When it comes to cardiovascular mysteries, even the answers—if they finally come—can be surprising, says Stephen Cohle, MD, a cardiovascular pathologist with Michigan Pathology Specialists, which is affiliated with Spectrum Health, Grand Rapids, Mich. As Dr. Cohle has learned over the years, it doesn’t take a dramatic, sudden death to jolt pathologists.
Most of the endomyocardial biopsies Dr. Cohle interprets are tied to Spectrum’s heart transplant program. In addition to monitoring patients for rejection, Dr. Cohle examines explanted hearts—and sometimes encounters cases where the diagnosis that prompted the transplant was in error.
Dr. Cohle
“They needed to be transplanted—it’s not like these were otherwise healthy hearts,” says Dr. Cohle, who is also chief medical examiner for Kent County, Mich. Nevertheless, in two cases, he says, the diagnosis was simply nonischemic cardiomyopathy—the equivalent, he says, of “nobody knows the cause.” When he looked at the hearts, he found noncompaction of the left ventricle. “It was satisfying to come up with the actual diagnosis.” In other cases with an initial diagnosis of nonischemic cardiomyopathy (which precludes coronary artery disease), he’s found that CAD was indeed the culprit.
In stories like these, the denouement would appear to be an endomyocardial biopsy. As Dr. Cohle puts it, “There’s no substitute for actually looking.” Endomyocardial biopsies are a bit like the lottery, as it turns out. It costs to play, and the odds of winning may seem uncomfortably slim. But if you don’t play, you can’t win. And if you don’t look, you won’t see.
There’s good reason to look, says Heinz-Peter Schultheiss, MD, professor for internal medicine, cardiology, and intensive care, and chief of cardiology, Charité-Universitätsmedizin Berlin. Patients with cardiomyopathies, myocarditis, amyloidosis, genetic conditions, etc., don’t always get a correct diagnosis, and, by extension, may not get the right treatment.
The roots of this confusion are deep and tangled. For years, he says, physicians assumed genetic factors were likely the primary cause of many heart muscle diseases. It’s a view that dominated the literature, and in recent years, there’s been plenty of published evidence to support the notion that genetics does play a critical role. “We have more than 3,000 mutations regarding cardiomyopathies,” says Dr. Schultheiss, who is also CEO and founder, Institute of Cardiac Diagnostics and Therapy, Berlin. What do these mutations mean? Although some mutations are clearly pathological, such as lamin A/C, which is associated with dilated cardiomyopathy, they are the outliers.

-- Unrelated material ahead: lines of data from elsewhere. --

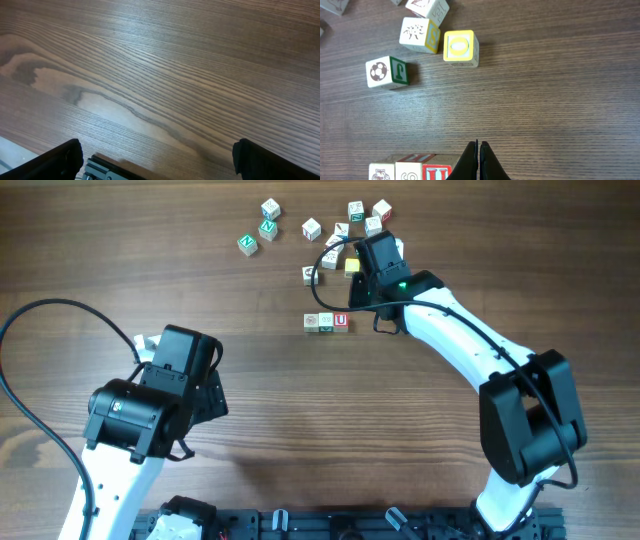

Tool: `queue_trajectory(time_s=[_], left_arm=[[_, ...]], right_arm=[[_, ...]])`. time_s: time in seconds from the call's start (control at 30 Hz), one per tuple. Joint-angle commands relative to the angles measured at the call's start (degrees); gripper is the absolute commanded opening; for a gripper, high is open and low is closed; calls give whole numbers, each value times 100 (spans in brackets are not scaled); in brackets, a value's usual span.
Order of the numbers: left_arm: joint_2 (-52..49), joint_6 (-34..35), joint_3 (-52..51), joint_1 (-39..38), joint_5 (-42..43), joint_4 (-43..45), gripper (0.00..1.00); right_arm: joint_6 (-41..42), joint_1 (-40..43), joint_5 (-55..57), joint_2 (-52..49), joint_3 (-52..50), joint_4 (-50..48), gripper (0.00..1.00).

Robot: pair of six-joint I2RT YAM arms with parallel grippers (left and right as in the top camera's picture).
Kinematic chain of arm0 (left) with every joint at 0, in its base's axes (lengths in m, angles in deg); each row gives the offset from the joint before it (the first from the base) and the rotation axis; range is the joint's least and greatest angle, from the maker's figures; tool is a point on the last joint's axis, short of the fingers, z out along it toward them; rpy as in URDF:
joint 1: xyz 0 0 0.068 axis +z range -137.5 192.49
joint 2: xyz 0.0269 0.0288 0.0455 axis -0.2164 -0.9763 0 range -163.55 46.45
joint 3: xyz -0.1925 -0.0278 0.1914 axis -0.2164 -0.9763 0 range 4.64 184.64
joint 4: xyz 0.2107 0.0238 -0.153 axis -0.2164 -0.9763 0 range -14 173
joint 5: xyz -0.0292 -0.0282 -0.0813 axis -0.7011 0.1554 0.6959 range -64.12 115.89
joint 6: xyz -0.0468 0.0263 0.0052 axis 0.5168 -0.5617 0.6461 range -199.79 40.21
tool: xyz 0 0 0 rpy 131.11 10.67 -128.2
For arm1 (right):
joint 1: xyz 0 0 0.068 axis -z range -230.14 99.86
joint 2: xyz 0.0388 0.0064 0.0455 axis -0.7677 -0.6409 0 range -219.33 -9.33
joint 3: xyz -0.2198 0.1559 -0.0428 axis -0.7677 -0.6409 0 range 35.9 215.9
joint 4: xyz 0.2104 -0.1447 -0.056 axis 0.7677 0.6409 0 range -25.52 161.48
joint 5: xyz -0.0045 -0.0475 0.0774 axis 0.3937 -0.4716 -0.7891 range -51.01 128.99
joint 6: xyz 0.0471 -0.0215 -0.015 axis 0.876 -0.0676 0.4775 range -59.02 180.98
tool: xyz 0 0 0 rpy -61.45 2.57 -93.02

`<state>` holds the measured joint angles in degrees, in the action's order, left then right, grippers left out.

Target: Form a horizontal line

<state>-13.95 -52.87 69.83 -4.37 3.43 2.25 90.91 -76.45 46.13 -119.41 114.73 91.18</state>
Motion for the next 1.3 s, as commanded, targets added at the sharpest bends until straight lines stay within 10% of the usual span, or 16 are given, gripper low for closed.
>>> queue_trajectory(time_s=[0.0, 0.6, 1.27], left_arm=[[39, 94, -33, 26, -11, 11, 100], [39, -568, -33, 26, -654, 68, 100], [654, -424, -24, 26, 66, 2594, 100]], right_arm=[[22, 26, 149, 240, -2, 11, 4], [2, 26, 341, 1438, -2, 767, 4], [-26, 24, 1132, 3464, -2, 2216, 4]])
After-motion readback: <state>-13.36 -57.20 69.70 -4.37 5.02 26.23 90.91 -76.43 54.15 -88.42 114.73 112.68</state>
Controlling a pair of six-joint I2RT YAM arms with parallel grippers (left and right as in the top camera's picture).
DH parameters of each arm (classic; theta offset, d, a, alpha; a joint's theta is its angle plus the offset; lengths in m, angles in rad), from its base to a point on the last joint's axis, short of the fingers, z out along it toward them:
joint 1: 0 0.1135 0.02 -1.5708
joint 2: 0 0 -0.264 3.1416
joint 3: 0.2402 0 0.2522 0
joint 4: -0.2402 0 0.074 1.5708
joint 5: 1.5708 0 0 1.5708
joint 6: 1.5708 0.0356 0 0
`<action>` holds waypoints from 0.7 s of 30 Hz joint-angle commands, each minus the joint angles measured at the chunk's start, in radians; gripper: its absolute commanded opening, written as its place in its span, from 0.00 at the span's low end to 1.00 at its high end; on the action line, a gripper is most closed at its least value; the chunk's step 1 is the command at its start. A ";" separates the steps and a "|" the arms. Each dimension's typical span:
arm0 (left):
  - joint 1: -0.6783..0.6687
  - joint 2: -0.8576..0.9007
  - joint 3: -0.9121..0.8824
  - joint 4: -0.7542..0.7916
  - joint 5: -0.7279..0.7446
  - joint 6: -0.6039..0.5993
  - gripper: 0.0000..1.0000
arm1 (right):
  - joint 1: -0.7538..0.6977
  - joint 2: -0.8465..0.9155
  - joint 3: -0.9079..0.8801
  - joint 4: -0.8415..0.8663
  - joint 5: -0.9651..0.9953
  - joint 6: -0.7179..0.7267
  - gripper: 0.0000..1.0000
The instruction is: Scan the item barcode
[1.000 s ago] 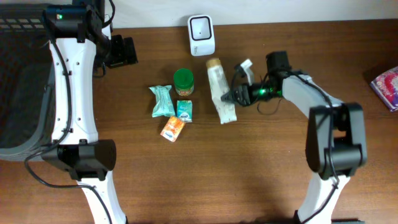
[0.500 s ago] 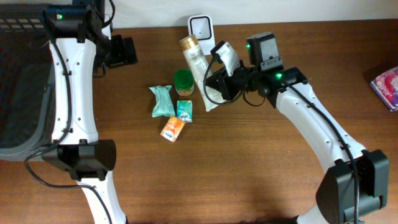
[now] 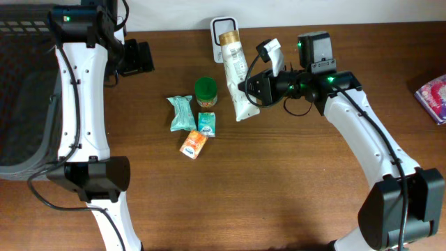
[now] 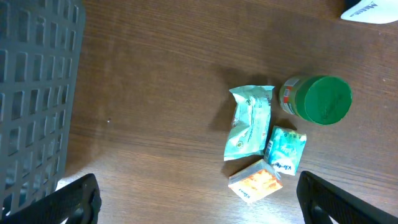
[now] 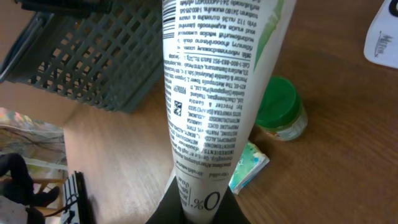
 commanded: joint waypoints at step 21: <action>0.002 -0.017 0.006 -0.001 -0.007 0.012 0.99 | 0.049 0.332 0.021 -0.431 1.188 0.309 0.04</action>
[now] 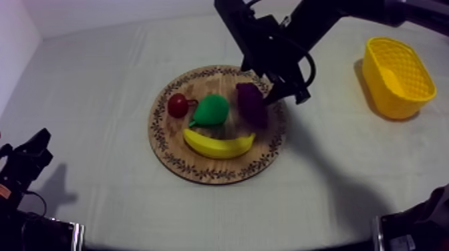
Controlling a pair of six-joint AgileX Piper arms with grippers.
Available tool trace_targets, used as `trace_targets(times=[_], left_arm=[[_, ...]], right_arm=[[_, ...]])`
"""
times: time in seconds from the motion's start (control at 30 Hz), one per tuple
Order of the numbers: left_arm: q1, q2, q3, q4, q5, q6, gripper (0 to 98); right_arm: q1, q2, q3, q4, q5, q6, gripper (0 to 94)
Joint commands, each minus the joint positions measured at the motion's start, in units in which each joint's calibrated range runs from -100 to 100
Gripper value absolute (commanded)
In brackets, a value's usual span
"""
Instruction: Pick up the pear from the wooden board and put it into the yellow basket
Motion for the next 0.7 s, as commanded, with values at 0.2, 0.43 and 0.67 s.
trace_targets(times=[0.2,0.43,0.67], left_arm=[[0.0,0.0,0.0,-0.02,0.0,0.0,0.1],[0.0,0.0,0.0,-0.02,0.0,0.0,0.1],[0.0,0.0,0.0,-0.02,0.0,0.0,0.1]], right_arm=[[-3.8,3.7,-2.9,4.8,-3.0,-5.2,76.3],[-5.9,8.5,-6.0,5.8,-6.2,-7.2,78.0],[-7.0,13.0,-8.5,6.8,-8.7,-7.9,76.8]])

But by emphasizing genetics, researchers might have overlooked other, nongenetic components when doing retrospective studies. “We were not looking for other aspects,” says Dr. Schultheiss.
Viral myocarditis further complicates matters. How do the genetic and viral components interact? Nor is it always clear if a patient has viral persistence and chronic inflammation, Dr. Schultheiss says. “For a long time, people thought we could see that by MR. But nowadays we know that is not the case—we cannot see if there is virus in the myocardium.” While MRI can reveal fulminant myocarditis, the same is not true of low-grade inflammation, in the chronic phase of the disease. By relying on MRI findings over the years, “A lot of well-known clinics didn’t make a clear-cut diagnosis because they didn’t take endomyocardial biopsies.”